> **YOUR ASSIGNMENT**
From the entries that follow, copy every line with the word "slash".

⟨

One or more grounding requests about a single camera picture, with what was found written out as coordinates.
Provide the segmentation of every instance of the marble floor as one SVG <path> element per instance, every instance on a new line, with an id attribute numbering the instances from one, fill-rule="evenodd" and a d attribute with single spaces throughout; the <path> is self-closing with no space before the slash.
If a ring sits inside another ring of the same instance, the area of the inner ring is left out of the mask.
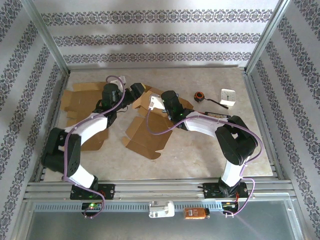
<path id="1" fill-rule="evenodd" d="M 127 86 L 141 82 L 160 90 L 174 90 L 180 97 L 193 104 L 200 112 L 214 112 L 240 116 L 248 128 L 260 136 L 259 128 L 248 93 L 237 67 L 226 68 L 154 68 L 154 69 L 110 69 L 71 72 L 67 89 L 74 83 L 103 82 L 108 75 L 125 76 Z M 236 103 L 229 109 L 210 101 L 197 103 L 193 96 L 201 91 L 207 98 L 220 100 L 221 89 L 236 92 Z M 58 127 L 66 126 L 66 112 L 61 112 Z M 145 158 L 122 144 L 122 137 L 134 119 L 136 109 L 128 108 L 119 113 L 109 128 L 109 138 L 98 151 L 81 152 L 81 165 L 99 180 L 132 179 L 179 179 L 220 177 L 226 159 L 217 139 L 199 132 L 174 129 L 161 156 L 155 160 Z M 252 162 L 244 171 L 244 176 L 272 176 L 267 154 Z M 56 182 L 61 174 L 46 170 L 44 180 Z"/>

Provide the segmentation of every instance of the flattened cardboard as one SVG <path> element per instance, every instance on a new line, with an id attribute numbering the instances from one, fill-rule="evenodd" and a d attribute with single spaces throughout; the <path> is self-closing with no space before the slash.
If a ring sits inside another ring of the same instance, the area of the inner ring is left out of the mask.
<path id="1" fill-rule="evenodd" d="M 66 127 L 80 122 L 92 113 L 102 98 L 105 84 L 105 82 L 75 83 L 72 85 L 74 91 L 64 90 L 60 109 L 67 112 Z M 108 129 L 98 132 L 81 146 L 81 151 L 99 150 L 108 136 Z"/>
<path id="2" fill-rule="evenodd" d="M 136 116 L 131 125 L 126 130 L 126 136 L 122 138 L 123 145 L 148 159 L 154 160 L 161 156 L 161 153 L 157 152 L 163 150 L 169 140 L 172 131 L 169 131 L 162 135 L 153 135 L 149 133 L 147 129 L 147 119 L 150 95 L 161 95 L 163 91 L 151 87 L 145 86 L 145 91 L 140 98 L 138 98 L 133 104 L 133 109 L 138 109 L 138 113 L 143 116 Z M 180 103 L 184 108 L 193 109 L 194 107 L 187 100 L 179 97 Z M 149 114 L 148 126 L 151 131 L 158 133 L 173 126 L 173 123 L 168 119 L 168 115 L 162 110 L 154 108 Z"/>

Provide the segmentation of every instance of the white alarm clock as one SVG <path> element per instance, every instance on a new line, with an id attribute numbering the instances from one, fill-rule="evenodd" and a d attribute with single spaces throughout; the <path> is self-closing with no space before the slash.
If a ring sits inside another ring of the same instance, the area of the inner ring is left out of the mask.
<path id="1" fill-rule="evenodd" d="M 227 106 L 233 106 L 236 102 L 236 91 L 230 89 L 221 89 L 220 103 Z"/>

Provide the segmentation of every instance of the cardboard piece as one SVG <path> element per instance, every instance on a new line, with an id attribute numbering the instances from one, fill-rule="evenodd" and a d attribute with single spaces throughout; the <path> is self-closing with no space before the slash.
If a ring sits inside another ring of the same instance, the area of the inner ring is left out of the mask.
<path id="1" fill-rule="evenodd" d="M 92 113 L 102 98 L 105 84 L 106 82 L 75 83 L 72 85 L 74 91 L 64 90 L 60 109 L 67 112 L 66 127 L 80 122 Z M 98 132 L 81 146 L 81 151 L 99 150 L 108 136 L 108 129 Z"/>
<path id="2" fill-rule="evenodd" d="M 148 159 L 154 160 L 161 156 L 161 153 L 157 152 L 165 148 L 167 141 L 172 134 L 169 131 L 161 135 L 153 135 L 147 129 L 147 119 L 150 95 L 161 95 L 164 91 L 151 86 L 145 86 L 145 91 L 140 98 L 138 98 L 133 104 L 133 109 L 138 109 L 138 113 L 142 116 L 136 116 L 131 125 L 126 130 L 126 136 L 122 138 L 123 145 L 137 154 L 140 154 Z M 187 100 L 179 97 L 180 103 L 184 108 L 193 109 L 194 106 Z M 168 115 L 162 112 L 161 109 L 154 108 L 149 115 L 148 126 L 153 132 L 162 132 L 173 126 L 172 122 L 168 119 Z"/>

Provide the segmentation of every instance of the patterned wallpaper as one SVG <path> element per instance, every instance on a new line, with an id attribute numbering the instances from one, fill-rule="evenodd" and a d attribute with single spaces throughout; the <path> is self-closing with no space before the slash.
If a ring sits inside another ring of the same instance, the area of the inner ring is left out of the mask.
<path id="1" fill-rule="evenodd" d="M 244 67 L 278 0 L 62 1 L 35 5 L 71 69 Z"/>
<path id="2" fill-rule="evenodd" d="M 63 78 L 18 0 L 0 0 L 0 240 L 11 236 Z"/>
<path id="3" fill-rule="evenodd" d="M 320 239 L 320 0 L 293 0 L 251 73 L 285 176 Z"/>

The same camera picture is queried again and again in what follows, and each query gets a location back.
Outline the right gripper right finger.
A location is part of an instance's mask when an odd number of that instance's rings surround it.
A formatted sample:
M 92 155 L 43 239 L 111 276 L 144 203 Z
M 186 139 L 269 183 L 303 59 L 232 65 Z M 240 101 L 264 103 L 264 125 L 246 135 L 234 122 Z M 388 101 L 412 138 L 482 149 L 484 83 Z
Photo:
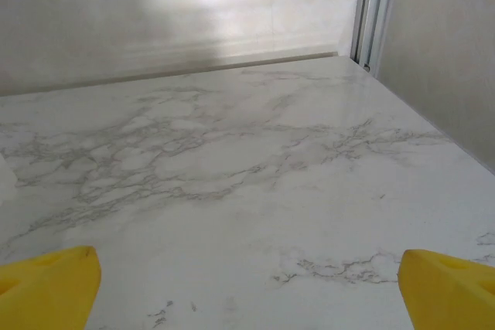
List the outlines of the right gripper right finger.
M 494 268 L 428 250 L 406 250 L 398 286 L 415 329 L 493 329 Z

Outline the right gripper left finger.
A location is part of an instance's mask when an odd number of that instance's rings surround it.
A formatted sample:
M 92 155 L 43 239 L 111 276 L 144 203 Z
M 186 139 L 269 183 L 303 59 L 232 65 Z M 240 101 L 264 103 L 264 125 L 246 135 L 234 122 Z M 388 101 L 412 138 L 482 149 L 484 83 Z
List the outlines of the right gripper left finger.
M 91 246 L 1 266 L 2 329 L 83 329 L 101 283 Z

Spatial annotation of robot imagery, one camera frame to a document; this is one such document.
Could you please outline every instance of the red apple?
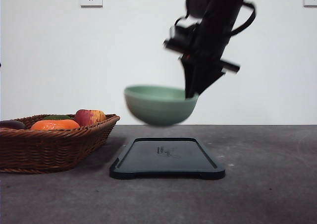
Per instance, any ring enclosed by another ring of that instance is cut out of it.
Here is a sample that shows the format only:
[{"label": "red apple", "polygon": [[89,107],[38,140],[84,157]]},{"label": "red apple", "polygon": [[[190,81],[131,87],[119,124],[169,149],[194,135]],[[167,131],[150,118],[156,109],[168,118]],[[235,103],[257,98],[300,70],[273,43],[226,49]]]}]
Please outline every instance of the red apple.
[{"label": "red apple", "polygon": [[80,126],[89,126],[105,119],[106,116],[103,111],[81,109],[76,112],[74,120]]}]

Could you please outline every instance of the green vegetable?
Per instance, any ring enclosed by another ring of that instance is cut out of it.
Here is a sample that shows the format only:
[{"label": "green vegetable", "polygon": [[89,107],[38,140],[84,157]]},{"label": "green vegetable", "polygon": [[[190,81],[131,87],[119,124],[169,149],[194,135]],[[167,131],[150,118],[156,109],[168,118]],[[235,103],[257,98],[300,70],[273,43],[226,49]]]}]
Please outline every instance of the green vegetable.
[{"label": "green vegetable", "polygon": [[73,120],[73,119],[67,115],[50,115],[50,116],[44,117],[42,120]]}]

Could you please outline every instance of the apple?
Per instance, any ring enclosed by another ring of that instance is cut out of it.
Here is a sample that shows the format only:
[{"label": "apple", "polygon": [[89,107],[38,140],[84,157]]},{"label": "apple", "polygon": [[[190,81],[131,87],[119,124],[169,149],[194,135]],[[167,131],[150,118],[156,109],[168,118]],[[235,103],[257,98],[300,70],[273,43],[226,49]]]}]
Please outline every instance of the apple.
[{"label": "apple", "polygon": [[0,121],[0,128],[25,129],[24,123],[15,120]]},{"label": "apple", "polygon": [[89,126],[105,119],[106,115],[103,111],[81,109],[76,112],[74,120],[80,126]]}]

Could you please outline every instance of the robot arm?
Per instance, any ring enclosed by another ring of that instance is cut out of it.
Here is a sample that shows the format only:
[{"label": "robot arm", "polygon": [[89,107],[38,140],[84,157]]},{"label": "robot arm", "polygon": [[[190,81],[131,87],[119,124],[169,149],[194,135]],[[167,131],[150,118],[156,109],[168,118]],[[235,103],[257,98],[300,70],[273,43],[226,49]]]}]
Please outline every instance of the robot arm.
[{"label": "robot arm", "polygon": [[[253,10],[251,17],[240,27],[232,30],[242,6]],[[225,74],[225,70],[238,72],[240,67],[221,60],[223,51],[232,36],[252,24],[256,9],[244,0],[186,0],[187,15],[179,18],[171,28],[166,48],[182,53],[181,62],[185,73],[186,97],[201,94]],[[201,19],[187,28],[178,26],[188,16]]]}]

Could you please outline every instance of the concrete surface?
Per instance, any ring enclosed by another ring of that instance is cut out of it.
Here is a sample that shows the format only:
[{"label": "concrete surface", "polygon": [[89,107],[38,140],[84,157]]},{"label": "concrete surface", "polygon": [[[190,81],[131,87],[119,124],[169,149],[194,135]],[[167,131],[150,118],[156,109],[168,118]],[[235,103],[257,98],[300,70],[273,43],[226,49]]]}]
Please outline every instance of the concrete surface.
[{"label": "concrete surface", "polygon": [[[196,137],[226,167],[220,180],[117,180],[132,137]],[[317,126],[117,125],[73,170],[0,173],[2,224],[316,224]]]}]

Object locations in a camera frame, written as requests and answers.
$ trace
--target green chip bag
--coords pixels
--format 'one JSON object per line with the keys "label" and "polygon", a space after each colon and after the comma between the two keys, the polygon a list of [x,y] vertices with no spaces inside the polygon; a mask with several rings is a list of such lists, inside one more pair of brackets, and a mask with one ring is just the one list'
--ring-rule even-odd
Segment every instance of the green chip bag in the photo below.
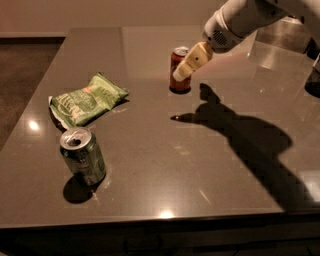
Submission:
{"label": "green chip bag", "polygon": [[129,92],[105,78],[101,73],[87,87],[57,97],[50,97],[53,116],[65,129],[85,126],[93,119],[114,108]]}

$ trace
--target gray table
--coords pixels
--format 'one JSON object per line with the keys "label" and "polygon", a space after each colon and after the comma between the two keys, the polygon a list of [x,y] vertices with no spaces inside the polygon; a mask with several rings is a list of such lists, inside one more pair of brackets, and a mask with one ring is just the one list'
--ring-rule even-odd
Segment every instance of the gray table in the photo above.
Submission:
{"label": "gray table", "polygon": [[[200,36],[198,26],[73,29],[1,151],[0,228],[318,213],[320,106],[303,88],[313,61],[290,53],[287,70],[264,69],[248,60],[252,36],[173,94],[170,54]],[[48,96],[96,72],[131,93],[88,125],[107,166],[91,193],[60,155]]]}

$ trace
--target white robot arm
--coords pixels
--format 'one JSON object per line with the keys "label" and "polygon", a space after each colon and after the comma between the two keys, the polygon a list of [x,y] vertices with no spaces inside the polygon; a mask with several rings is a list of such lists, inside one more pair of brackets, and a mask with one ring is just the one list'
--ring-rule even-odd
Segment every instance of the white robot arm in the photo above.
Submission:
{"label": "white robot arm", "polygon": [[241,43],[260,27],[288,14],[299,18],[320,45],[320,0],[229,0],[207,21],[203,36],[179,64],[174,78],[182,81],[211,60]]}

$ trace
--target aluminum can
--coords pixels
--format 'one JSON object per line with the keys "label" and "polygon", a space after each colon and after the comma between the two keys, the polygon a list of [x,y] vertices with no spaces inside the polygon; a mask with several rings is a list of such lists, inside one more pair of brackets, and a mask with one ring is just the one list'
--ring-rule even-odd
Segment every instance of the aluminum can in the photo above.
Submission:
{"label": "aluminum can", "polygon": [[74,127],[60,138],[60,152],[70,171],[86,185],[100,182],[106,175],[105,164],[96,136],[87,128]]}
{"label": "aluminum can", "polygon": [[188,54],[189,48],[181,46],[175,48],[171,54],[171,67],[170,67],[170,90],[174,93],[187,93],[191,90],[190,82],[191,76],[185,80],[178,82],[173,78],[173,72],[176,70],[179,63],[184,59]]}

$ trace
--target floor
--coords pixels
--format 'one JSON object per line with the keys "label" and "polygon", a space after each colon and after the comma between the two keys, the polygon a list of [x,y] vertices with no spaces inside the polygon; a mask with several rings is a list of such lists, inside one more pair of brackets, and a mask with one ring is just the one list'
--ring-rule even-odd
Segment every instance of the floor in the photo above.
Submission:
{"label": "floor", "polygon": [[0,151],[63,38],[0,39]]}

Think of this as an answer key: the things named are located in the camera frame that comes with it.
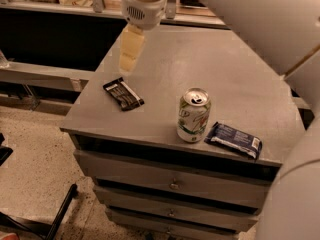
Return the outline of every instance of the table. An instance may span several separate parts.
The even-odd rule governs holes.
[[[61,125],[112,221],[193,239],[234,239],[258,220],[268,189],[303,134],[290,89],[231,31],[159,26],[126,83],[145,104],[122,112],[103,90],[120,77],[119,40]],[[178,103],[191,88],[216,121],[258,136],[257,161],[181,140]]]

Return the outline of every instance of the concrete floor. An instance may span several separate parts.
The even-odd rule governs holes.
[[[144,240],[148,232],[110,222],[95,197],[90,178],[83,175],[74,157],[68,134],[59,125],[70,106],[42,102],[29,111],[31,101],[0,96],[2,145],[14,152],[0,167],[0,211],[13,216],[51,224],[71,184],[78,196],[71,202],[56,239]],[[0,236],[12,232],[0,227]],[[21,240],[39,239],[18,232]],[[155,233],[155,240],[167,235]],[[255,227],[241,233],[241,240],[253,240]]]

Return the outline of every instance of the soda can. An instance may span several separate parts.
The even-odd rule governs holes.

⟩

> **RESPONSE BELOW**
Provide the segmentation of every instance of the marble floor as one SVG <path> element per instance, every instance on a new line, with an id attribute numbering the instances from one, fill-rule="evenodd" and a d attribute with single spaces throughout; the <path> is self-closing with no space before the slash.
Provide the segmentation of every instance of the flattened cardboard as one SVG <path> element per instance, every instance on a new line, with an id attribute numbering the instances from one, fill-rule="evenodd" and a d attribute with single spaces throughout; the <path> is self-closing with no space before the slash.
Provide the segmentation of every instance of the white alarm clock as one SVG <path> element per instance, every instance on a new line, with an id attribute numbering the instances from one, fill-rule="evenodd" and a d attribute with single spaces throughout; the <path> is self-closing with no space before the slash.
Provide the segmentation of every instance of the cardboard piece as one SVG <path> element per instance, every instance on a new line, with an id attribute numbering the instances from one, fill-rule="evenodd" and a d attribute with single spaces throughout; the <path> is self-closing with no space before the slash.
Provide the segmentation of every instance of the patterned wallpaper as one SVG <path> element per instance, every instance on a new line, with an id attribute numbering the instances from one, fill-rule="evenodd" and a d attribute with single spaces throughout; the <path> is self-closing with no space before the slash.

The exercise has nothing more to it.